Task instructions:
Everything from the first line of the entries below through the line holding "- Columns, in" must be printed exactly as written.

Input for this task:
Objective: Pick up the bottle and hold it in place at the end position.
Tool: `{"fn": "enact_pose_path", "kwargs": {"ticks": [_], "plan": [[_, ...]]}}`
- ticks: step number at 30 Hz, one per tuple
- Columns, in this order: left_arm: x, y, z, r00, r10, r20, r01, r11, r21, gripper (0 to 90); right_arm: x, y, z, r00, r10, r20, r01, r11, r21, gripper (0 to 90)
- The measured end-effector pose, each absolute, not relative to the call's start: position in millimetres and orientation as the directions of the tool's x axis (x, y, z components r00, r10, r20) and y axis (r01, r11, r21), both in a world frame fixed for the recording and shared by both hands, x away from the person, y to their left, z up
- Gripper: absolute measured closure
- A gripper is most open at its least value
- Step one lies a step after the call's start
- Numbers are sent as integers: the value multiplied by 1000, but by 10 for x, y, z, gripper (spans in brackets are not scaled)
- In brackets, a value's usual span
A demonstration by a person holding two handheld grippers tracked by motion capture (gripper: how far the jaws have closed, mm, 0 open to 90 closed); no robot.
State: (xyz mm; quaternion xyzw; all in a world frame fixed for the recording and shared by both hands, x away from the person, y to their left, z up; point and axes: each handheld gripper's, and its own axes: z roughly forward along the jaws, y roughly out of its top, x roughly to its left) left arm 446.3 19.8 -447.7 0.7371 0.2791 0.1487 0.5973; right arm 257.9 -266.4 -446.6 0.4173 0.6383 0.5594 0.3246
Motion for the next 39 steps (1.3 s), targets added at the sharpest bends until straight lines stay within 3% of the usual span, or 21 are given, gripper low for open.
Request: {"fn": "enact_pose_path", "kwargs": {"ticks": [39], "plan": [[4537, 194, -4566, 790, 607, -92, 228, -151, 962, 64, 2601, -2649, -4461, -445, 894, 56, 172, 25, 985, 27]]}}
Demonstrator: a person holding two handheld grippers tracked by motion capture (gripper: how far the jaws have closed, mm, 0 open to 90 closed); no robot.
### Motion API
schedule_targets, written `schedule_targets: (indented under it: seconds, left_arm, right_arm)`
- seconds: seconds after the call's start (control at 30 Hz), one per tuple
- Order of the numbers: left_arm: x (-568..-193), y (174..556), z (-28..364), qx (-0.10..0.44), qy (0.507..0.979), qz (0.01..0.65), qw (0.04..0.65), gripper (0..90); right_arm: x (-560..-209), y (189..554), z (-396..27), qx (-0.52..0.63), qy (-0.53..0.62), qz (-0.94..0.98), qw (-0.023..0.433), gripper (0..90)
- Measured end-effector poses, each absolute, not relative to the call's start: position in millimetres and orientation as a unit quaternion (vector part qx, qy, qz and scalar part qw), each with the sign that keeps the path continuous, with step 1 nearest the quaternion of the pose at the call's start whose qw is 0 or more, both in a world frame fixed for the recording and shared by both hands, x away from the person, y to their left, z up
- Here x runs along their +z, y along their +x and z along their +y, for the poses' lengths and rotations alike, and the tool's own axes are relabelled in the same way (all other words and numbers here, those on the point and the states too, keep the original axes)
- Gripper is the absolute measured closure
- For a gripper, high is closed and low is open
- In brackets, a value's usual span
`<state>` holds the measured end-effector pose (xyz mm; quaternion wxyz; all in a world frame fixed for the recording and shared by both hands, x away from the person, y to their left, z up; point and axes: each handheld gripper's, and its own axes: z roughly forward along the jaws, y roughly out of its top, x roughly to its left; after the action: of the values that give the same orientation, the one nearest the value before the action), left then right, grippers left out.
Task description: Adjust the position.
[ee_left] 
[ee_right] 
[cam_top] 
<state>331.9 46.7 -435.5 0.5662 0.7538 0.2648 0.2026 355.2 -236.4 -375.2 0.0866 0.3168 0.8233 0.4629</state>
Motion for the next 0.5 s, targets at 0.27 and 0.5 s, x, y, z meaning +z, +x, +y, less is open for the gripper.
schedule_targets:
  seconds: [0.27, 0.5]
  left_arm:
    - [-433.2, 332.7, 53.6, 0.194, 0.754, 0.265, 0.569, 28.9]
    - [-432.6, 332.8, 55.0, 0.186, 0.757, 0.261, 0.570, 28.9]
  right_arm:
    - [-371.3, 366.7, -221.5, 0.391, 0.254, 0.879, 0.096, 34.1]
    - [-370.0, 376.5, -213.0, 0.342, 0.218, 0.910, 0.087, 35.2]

Answer space:
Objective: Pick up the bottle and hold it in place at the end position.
Tool: `{"fn": "enact_pose_path", "kwargs": {"ticks": [_], "plan": [[_, ...]]}}`
- ticks: step number at 30 Hz, one per tuple
- Columns, in this order: left_arm: x, y, z, r00, r10, r20, r01, r11, r21, gripper (0 to 90); right_arm: x, y, z, r00, r10, r20, r01, r11, r21, gripper (0 to 90)

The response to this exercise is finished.